Search the listing below for the string "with" and show each line that contains it.
Dataset content Block Start
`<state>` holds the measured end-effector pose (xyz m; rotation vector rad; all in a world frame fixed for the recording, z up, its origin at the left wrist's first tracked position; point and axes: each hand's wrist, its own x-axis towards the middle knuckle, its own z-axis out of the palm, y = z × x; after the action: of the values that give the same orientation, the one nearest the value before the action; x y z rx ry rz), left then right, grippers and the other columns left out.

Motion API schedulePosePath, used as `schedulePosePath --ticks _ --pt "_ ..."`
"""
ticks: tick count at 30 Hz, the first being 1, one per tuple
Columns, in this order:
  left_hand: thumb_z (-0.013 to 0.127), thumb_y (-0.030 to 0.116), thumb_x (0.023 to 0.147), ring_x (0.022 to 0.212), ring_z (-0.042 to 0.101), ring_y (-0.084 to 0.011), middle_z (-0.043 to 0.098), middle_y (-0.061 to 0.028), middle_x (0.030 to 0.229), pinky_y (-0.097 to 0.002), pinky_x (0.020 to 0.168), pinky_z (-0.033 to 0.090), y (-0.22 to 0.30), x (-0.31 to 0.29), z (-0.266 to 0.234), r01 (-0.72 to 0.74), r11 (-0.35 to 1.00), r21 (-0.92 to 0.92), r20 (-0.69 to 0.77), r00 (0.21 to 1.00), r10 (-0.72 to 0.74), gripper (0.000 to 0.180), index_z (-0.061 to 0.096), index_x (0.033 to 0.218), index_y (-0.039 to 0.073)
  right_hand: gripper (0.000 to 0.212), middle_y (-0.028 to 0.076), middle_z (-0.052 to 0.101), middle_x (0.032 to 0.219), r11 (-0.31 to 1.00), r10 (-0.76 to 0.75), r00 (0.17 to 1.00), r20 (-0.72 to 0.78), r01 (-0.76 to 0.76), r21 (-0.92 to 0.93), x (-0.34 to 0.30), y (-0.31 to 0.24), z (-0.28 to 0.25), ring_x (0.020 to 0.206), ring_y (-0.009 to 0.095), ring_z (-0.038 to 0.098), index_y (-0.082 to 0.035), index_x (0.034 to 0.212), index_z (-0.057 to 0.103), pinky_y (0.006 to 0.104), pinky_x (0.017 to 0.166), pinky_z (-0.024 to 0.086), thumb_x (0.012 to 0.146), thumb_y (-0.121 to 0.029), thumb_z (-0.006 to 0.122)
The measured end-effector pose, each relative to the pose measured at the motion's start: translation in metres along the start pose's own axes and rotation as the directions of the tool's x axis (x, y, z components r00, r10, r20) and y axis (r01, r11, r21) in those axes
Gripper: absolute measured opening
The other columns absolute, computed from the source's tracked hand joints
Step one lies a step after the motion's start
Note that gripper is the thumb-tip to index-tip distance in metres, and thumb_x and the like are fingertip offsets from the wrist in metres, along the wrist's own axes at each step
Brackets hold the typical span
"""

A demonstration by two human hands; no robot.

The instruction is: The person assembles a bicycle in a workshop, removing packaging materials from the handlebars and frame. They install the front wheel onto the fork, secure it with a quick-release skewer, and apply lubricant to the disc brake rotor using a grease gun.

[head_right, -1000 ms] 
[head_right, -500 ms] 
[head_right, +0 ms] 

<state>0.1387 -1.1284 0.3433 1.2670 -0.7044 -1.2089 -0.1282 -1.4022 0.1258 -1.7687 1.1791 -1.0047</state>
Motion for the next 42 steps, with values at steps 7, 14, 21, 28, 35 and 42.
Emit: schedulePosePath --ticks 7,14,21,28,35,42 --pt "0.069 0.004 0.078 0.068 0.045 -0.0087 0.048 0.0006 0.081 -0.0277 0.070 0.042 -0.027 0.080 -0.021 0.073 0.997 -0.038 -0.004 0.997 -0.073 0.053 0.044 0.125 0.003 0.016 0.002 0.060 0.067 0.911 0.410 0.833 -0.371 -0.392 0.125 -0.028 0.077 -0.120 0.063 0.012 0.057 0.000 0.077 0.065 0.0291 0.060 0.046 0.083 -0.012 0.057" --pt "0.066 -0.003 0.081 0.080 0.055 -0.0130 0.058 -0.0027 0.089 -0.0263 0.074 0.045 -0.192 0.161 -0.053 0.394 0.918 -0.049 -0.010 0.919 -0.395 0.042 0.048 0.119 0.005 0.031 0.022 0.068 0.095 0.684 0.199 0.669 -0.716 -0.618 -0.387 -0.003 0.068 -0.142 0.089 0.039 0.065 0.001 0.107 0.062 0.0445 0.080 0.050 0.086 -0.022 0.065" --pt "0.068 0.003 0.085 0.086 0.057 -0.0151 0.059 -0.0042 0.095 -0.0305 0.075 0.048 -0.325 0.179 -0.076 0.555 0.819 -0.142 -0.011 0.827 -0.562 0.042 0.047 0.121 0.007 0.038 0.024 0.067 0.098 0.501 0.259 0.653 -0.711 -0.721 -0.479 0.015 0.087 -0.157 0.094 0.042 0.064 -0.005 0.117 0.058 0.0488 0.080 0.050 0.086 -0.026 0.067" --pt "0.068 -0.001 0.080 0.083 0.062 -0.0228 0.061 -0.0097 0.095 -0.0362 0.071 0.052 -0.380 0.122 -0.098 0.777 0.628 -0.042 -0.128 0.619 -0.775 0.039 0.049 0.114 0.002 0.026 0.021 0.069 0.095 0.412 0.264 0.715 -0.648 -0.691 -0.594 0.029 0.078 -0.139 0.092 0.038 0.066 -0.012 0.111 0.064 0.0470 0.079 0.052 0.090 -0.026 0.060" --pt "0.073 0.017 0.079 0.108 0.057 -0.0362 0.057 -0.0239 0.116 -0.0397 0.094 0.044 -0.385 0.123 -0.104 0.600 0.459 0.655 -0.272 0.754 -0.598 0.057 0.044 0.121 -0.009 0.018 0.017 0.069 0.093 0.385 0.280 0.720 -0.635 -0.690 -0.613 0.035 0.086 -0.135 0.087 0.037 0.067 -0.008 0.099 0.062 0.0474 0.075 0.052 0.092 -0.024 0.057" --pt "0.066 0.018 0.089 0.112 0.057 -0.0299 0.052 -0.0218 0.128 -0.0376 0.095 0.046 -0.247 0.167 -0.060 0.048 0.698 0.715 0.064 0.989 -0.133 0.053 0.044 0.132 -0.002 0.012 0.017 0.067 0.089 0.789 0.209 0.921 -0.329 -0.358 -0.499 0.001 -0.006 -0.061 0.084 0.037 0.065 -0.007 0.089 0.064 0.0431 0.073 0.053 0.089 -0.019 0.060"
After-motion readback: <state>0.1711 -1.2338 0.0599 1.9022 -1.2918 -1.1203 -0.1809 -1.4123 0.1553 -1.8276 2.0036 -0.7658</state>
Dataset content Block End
**Response area:**
The instruction is: The person assembles a bicycle in a workshop, removing packaging materials from the handlebars and frame. They install the front wheel onto the fork, secure it with a quick-release skewer, and apply lubricant to the disc brake rotor using a grease gun.
Motion for the next 42 steps, with values at steps 7, 14, 21, 28, 35 and 42.

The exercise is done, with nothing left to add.